Jonathan '50 cent' Ruffer - infamous for his scooping up massive profits in front of the options market steamroller over the past few years - is back with a new trade for 2024: Japanic!
Jonathan '50 cent' Ruffer
Instead of snapping up VIX options priced at 50 cents (hence his nickname), he explains in his latest letter to investors that he has a "big position" in the Japanese Yen - betting that the currency will collapse "violently" some time soon (as a reminder, The BoJ meets next week).
"The yen has been moving lower for a long while. With currencies, it is always dangerous to try to anticipate a change of direction, even when the fundamentals cry out for it, and our performance has suffered accordingly. We believe the yen is oversold for technical reasons and that, when these dissipate, it is likely to move sharply higher. Moreover, when it does, it is likely to be concertinaed into a brisk uncontrollable move upwards. This happened, to our advantage, in 2008, and we believe that today’s backcloth will cause a repetition of that dynamic."
Ruffer sees two factors working simultaneously to reinforce his trade: forced sellers of foreign currencies, and simultaneously, forced buyers of yen.
"The compulsion to buy yen will come from two diametrically opposite sources – one domestic, one international.
Local demand for yen will come about in the aftermath of Bank of Japan Governor Ueda’s increasing isolation in trying to hold the yields of the government bonds well below the international rate. The most likely way out of this impasse is for the authorities to compel domestic institutions to acquire such bonds at their current (anomalously expensive) prices. To do this, those institutions will have to sell down big holdings of foreign government bonds, denominated, of course, in foreign currencies. Many of those holdings have already been hedged into yen, but much of it will still be held in local currencies, with the conversion into yen telescoped into a short time window.
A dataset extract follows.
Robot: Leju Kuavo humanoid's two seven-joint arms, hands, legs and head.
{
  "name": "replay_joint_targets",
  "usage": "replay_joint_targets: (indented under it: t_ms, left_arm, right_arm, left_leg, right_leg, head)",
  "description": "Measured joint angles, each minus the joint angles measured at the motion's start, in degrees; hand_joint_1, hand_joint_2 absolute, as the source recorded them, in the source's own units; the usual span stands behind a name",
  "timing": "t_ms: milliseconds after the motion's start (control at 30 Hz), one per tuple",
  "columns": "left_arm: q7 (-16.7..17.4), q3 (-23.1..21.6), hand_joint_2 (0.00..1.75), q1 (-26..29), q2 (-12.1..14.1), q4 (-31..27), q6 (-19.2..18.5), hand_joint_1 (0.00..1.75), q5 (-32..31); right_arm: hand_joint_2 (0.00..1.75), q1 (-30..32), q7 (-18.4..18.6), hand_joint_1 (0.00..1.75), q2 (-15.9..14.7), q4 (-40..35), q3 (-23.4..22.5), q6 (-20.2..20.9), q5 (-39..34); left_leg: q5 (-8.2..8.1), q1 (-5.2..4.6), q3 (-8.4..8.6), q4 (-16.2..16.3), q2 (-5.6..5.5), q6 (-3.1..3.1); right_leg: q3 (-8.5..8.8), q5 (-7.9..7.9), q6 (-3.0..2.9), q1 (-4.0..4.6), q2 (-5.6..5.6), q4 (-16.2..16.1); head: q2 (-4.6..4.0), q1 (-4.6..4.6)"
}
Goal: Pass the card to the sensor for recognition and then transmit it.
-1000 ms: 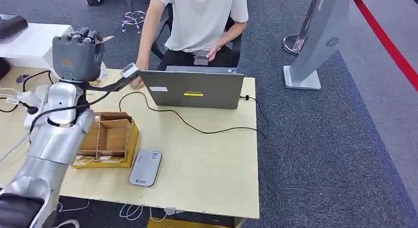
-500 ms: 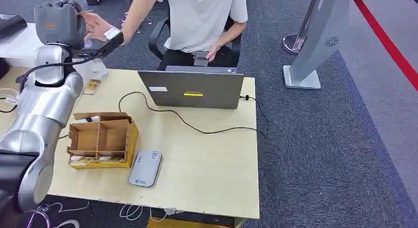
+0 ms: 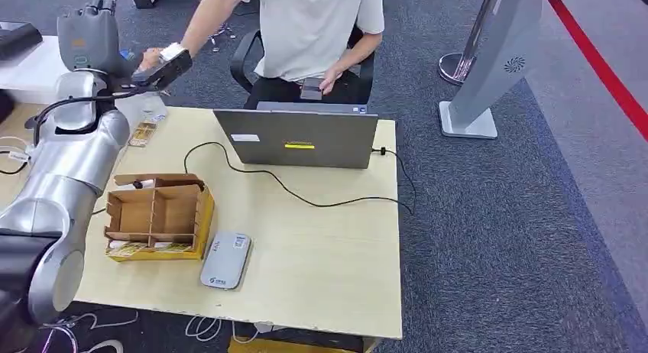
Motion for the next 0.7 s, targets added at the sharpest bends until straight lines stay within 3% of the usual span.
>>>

The international constituency of forced sellers are those foreigners who have borrowed in yen to enjoy a lower interest rate regime than the one in which the assets are purchased. That constituency is more aware of the double advantage of a low interest rate and a steadily diminishing value of their borrowings than they are of the dangers of a currency mismatch which, at the key moment, moves sharply against them."
If these events occur in the course of a market dislocation, Ruffer says "the exchange rate could move as violently as it did in 2008 (up by 50% against sterling in short order)."
USDJPY has been battling with 150/USD for a while now, prompting various interventions...
However, nothing lasts forever, and as Ruffer explains, the market's stability is an illusion, and everyone's about to take the red pill...
"At the heart of our investment strategy is the belief that 2023 has seen fundamental truths – with their gravitational pulls on valuations – momentarily overwhelmed by market forces.
These forces can, in the short term, be very much stronger than a mere ‘gravitational pull’, but in the long term gravity always beats a good party."
So, never bet against gravity, as armchair philosopher Ruffer concludes:
"In summary, the world has more than a tinge of aurora borealis.
It is a dystopian world where everyone is a victim, the central authorities in the West buy off every dissatisfaction with money they haven’t got, and a new order awaits its time, still to come.
If you know where to look, there are eternal truths that are observable by eternal pieces of evidence.
In the field, it is rheumatism in the knee which heralds the change from father to son; in the West, it’s the day that the cost of paying the interest on a nation’s borrowings overtakes the (sharply rising) defence budget.
Just as with the yen, we’ve seen this all before, and we know how it ends, but that doesn’t mean the journey won’t be bumpy along the way."
Ruffer's view is not that out-of-consensus, but there is something unique:
"In my experience, it is unusual to find two separate constituencies of forced buyers – to find a single one is enough. It is the strong possibility of an extraordinary upward move in the Japanese currency which provides us with the stamina to withstand the general day-to-day attrition of the yen. If the net result produces merely a satisfactory ultimate return, we will be disappointed."
His timing could be perfect as we noted earlier in the week, there is a sense of immediacy coming out of the Bank of Japan with regards to its curve-control experiment, just hours after the central bank intervened in the bond market, including:
Bank of Japan officials “are likely to monitor bond yield movements until the last minute before making a decision on whether to adjust the yield curve control program.”
Implicit in that wording is the suggestion that the central bank may be ready to adjust its curve control before next week’s decision, should push come to a shove.
That may be especially so should the functioning of the bond market worsen.
There comes a point in any intervention where the tipping point is determined not by the amount of money spent in defense of a policy but by the dislocations that it spawns.
And the BOJ sources story suggests that the pain threshold is near, if not already reached.
While an end to negative rates may still be away, a shift in curve control may come sooner than markets reckon, especially given Ruffer's "firm conviction that inflation is in an inexorable up-cycle. We do not put timings on it, but two factors will prove more powerful at stoking rising prices than the single force pulling the other way – the impact of central bank tightening."
With vols so low...
...maybe it's to jump on the Japanic trade!